The problem
We have an Adaptec 6805E card in an Intel Q67 / Core i7 server running Proxmox 1.9. Whenever and USB device is plugged in or removed (in our case the data center's KVM-over-IP console), there is a kernel error and the PCI bus hangs after that (extremely slows it down). It seems the Adaptec controller and the USB controller share the same IRQ.
Problem appears on all of our kernels, and only a hard reset solves the problem. Has anyone experienced this?
Others reported similar issues (not necessarily with OpenVZ kernel):
serverfault.com/questions/165717/apparent-irq-conflict-drivi ng-me-nuts-under-centos
forums.opensuse.org/english/get-technical-help-here/hardware /462213-irq-16-nobody-cared-try-booting-irqpoll-option-but-i rqpoll-causes-boot-failure.html
(remove spaces)
There are a lot of boot options regarding ACPI and IRQs.

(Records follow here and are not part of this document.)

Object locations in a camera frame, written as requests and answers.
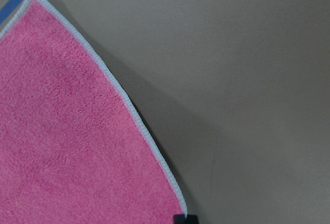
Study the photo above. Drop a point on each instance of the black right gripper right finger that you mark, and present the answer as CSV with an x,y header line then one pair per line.
x,y
192,219

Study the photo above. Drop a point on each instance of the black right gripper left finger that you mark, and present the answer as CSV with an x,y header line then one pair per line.
x,y
179,219

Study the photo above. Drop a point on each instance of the pink and grey towel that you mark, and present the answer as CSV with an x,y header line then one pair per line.
x,y
73,147

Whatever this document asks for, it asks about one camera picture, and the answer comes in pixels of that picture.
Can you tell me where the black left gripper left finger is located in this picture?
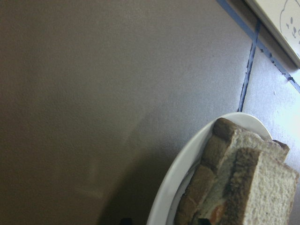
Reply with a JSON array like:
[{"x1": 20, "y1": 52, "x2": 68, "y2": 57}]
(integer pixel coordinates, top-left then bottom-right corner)
[{"x1": 120, "y1": 218, "x2": 133, "y2": 225}]

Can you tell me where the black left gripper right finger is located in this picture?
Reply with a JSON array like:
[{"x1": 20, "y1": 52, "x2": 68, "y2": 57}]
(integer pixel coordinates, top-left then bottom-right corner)
[{"x1": 198, "y1": 218, "x2": 210, "y2": 225}]

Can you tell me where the white round plate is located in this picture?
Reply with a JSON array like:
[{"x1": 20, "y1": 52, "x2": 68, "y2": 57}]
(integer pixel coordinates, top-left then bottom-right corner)
[{"x1": 146, "y1": 112, "x2": 273, "y2": 225}]

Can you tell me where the white bread slice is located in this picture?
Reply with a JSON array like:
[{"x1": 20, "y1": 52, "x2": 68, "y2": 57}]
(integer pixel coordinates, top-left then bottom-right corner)
[{"x1": 221, "y1": 149, "x2": 300, "y2": 225}]

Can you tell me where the bottom sandwich bread slice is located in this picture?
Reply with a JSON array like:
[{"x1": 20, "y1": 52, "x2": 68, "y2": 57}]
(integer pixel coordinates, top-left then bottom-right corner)
[{"x1": 174, "y1": 118, "x2": 290, "y2": 225}]

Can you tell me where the white bear serving tray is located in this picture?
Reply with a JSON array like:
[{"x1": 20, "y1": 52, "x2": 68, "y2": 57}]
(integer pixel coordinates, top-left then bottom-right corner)
[{"x1": 246, "y1": 0, "x2": 300, "y2": 68}]

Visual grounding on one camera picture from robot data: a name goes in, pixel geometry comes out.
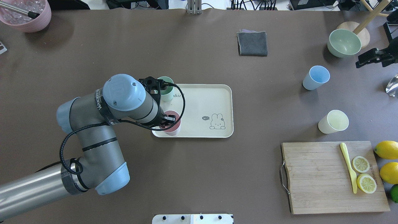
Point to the bamboo cutting board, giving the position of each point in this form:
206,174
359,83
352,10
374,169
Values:
318,181

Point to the upper whole yellow lemon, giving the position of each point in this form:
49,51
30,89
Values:
389,172

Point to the light blue cup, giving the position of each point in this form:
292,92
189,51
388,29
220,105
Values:
317,76

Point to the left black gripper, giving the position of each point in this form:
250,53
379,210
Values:
163,120

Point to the wooden cup stand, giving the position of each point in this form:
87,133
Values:
360,29

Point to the steel rod in bowl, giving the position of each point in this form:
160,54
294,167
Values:
19,10

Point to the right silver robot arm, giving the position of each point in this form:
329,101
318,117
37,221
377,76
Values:
392,49

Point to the lemon slice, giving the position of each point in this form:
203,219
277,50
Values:
360,164
366,183

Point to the steel scoop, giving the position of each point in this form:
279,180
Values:
392,87

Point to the mint green bowl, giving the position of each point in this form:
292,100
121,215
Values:
343,43

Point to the lower lemon slice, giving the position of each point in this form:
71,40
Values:
360,164

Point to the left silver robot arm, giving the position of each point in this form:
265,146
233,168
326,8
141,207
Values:
90,156

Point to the green lime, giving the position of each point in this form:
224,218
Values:
394,193

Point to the folded grey cloth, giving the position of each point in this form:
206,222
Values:
252,43

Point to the pale yellow cup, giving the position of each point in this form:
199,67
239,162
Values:
333,122

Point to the whole yellow lemon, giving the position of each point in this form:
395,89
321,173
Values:
389,172
387,149

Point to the lower whole yellow lemon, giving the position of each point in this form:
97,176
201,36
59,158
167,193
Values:
387,149

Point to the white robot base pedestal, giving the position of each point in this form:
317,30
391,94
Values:
193,219

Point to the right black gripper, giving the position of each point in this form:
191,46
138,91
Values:
389,55

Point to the mint green cup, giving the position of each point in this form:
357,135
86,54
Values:
168,93

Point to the yellow plastic knife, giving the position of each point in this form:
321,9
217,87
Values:
352,174

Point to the cream rabbit serving tray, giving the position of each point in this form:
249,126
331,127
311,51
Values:
208,110

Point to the upper lemon slice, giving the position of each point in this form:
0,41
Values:
366,183

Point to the pink mixing bowl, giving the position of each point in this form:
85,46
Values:
23,23

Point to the pink cup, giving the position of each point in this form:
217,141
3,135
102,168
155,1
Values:
173,131

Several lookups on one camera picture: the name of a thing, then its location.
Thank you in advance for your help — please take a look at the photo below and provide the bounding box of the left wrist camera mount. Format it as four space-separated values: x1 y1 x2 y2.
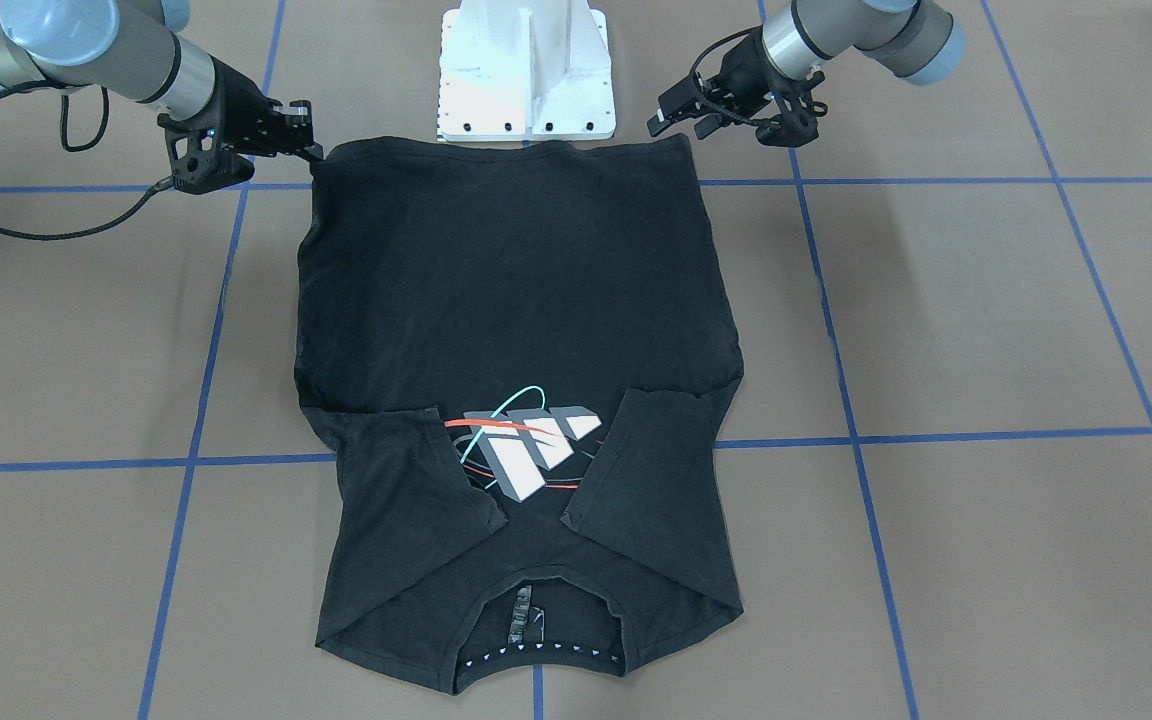
755 69 829 149

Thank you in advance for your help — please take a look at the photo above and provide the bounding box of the brown table mat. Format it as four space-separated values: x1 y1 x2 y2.
0 1 1152 719

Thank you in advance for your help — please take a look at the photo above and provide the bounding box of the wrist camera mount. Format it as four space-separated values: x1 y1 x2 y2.
156 113 255 195
755 69 829 149

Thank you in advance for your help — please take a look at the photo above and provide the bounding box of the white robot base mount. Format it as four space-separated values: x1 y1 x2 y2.
435 1 617 143

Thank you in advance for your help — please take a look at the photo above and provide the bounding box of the black braided cable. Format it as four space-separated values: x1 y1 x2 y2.
0 79 177 243

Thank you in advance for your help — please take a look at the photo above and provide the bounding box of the black printed t-shirt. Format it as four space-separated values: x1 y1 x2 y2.
294 135 744 694

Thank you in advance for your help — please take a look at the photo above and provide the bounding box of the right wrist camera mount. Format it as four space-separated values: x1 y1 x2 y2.
156 113 255 195

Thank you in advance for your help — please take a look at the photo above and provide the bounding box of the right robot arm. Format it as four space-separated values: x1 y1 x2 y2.
0 1 323 192

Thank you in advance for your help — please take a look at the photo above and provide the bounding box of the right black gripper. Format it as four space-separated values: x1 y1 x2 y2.
198 58 325 162

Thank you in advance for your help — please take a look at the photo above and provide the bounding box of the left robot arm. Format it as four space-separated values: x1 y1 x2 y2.
646 1 967 149

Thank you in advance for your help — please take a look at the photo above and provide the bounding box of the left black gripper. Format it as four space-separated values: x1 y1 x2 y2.
646 35 787 141

help.ubuntu.com/community/BootOptions
We can't really test these on a production system. Anyone know what to do?
The error
Nov 23 09:16:31 proxmox2 kernel: irq 16: nobody cared (try booting with the "irqpoll" option)

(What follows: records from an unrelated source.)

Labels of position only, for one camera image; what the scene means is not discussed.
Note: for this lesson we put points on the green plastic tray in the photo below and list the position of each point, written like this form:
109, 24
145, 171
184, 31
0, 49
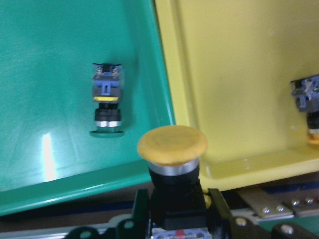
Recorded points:
47, 48

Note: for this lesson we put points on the green push button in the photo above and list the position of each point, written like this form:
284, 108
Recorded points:
107, 92

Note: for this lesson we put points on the yellow plastic tray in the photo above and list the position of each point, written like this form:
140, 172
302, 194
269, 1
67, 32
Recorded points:
229, 66

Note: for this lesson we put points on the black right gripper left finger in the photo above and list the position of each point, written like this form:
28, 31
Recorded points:
141, 211

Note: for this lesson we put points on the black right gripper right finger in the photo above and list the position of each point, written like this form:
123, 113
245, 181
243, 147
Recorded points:
218, 215

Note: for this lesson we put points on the yellow push button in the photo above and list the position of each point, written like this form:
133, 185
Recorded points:
305, 93
178, 207

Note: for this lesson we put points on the green conveyor belt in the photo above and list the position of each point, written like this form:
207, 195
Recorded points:
264, 218

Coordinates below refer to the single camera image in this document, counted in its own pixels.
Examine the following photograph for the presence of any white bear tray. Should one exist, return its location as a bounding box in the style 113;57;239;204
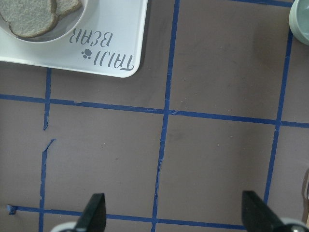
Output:
0;0;148;78

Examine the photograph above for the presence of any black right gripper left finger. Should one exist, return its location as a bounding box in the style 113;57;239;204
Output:
75;193;106;232

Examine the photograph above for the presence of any white round plate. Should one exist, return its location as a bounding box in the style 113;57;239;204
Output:
0;0;88;43

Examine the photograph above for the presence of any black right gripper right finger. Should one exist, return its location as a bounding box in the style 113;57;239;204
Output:
241;190;286;232

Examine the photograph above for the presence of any green bowl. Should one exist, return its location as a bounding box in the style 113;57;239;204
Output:
289;0;309;45

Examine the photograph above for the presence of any bread slice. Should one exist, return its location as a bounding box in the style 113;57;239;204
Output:
56;0;82;19
0;0;58;38

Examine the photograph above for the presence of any wooden cutting board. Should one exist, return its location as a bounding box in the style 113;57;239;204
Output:
301;169;309;228

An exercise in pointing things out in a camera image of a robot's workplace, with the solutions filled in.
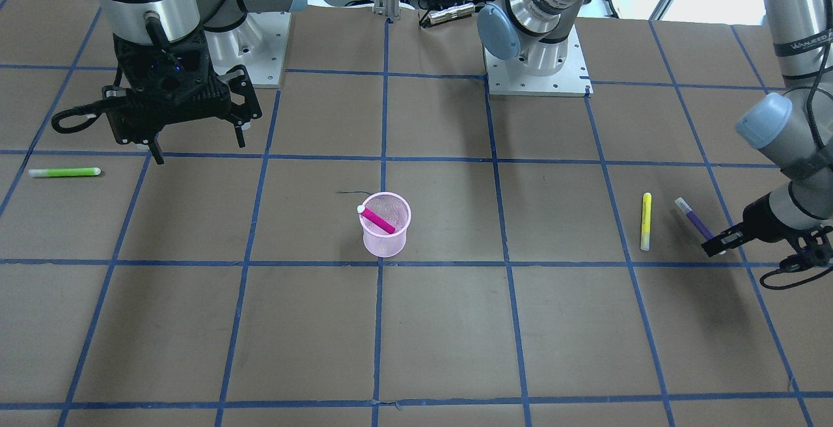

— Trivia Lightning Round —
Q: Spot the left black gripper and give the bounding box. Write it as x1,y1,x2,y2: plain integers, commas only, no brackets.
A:
700,193,831,257

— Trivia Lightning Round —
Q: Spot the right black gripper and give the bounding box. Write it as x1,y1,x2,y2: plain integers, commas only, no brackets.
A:
102,30,263,164

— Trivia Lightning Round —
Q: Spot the purple marker pen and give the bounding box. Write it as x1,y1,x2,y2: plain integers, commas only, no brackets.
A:
674,197,714,241

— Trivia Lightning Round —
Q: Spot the pink marker pen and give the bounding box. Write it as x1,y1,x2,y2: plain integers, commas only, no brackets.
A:
357,204,396,234

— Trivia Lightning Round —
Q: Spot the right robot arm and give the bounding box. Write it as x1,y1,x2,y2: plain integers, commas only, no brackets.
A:
68,0,308,164

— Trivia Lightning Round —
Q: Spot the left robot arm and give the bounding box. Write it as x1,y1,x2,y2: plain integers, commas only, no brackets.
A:
476,0,831,264

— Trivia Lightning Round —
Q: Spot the pink mesh cup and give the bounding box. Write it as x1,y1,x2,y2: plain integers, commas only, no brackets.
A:
356,191,413,258

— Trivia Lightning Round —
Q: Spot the yellow marker pen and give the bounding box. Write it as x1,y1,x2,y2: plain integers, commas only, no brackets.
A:
639,192,653,252

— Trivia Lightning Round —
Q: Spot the green marker pen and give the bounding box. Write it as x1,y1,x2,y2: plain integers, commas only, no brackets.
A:
27,168,102,178

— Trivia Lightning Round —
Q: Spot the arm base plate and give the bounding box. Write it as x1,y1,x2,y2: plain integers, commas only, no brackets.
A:
205,12,292,89
483,27,594,97

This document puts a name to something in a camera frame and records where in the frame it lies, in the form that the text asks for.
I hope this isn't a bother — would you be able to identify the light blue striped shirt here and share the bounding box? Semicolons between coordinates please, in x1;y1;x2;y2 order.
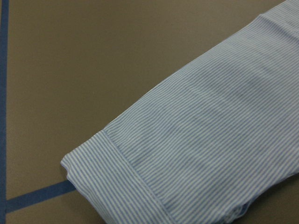
61;0;299;224

Nov 23 09:16:31 proxmox2 kernel: Pid: 17958, comm: apache2 Not tainted 2.6.32-4-pve #1
Nov 23 09:16:31 proxmox2 kernel: Call Trace:
Nov 23 09:16:31 proxmox2 kernel: <IRQ> [<ffffffff81097bfd>] ? __report_bad_irq+0x30/0x7d
Nov 23 09:16:31 proxmox2 kernel: [<ffffffff81097d4f>] ? note_interrupt+0x105/0x16e
Nov 23 09:16:31 proxmox2 kernel: [<ffffffff810983b4>] ? handle_fasteoi_irq+0x93/0xb5
Nov 23 09:16:31 proxmox2 kernel: [<ffffffff8101333f>] ? handle_irq+0x17/0x1d
Nov 23 09:16:31 proxmox2 kernel: [<ffffffff81012999>] ? do_IRQ+0x57/0xb6
Nov 23 09:16:31 proxmox2 kernel: [<ffffffff81011593>] ? ret_from_intr+0x0/0x11
Nov 23 09:16:31 proxmox2 kernel: <EOI>
Nov 23 09:16:31 proxmox2 kernel: handlers:
Nov 23 09:16:31 proxmox2 kernel: [<ffffffffa00c63a8>] (aac_src_intr_message+0x0/0x108 [aacraid])
Nov 23 09:16:31 proxmox2 kernel: [<ffffffffa0024848>] (usb_hcd_irq+0x0/0x7e [usbcore])

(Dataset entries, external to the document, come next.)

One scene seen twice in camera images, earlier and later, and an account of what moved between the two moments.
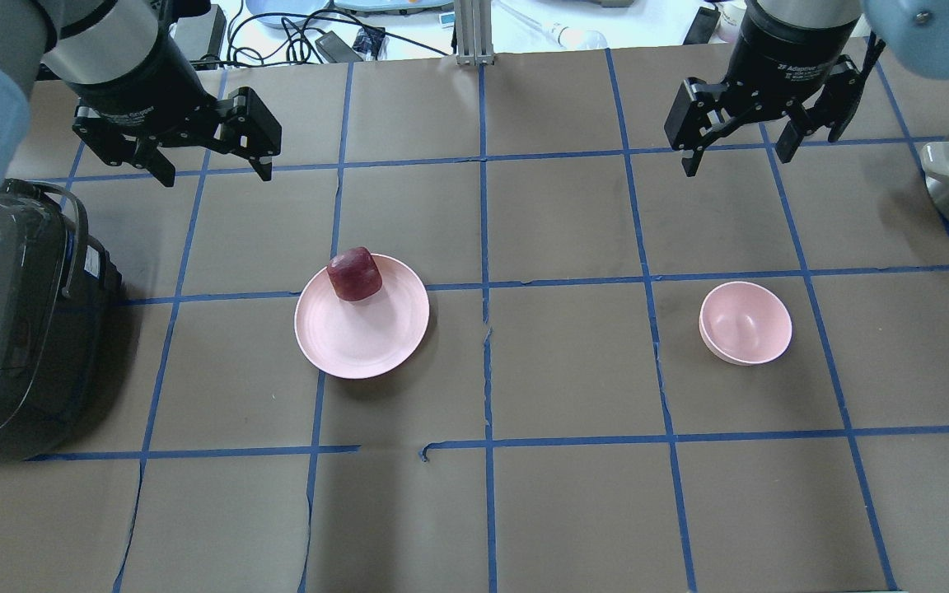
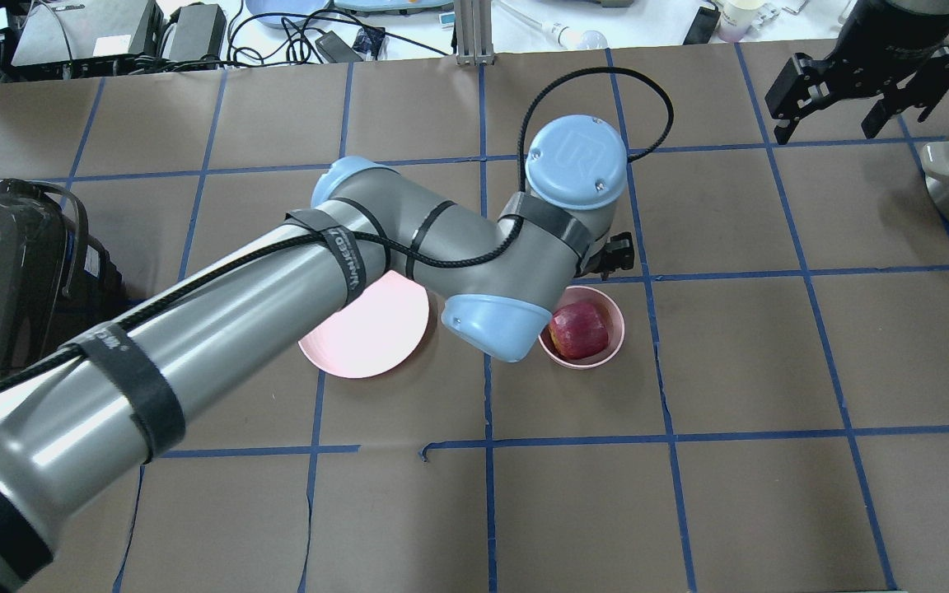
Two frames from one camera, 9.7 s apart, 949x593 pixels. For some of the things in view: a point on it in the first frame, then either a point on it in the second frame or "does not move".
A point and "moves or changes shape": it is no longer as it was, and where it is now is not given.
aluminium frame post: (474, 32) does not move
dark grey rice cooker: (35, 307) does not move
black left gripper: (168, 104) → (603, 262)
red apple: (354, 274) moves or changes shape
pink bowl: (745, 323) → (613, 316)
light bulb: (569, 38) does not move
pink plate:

Nov 23 09:16:31 proxmox2 kernel: Disabling IRQ #16
Nov 23 09:16:37 proxmox2 kernel: usb 1-1.6: USB disconnect, address 3
The system
proxmox2:~# pveversion -v
pve-manager: 1.9-26 (pve-manager/1.9/6567)
running kernel: 2.6.32-4-pve
proxmox-ve-2.6.32: 1.9-55+ovzfix-2
pve-kernel-2.6.32-4-pve: 2.6.32-33
pve-kernel-2.6.32-6-pve: 2.6.32-55+ovzfix-1
pve-kernel-2.6.32-7-pve: 2.6.32-55+ovzfix-2
qemu-server: 1.1-32
pve-firmware: 1.0-15
libpve-storage-perl: 1.0-19
vncterm: 0.9-2
vzctl: 3.0.29-3pve1
vzdump: 1.2-16
vzprocps: 2.0.11-2
vzquota: 3.0.11-1
pve-qemu-kvm: 0.15.0-2
ksm-control-daemon: 1.0-6
PCI device list:
proxmox2:~# lspci
00:00.0 Host bridge: Intel Corporation 2nd Generation Core Processor Family DRAM Controller (rev 09)
00:01.0 PCI bridge: Intel Corporation 2nd Generation Core Processor Family PCI Express Root Port (rev 09)
00:02.0 VGA compatible controller: Intel Corporation 2nd Generation Core Processor Family Integrated Graphics Controller (rev 09)
00:16.0 Communication controller: Intel Corporation 6 Series Chipset Family MEI Controller #1 (rev 04)
00:16.2 IDE interface: Intel Corporation 6 Series Chipset Family IDE-r Controller (rev 04)
00:16.3 Serial controller: Intel Corporation 6 Series Chipset Family KT Controller (rev 04)
00:19.0 Ethernet controller: Intel Corporation 82579LM Gigabit Network Connection (rev 04)
00:1a.0 USB Controller: Intel Corporation 6 Series Chipset Family USB Enhanced Host Controller #2 (rev 04)
00:1c.0 PCI bridge: Intel Corporation 6 Series Chipset Family PCI Express Root Port 1 (rev b4)
00:1c.4 PCI bridge: Intel Corporation 6 Series Chipset Family PCI Express Root Port 5 (rev b4)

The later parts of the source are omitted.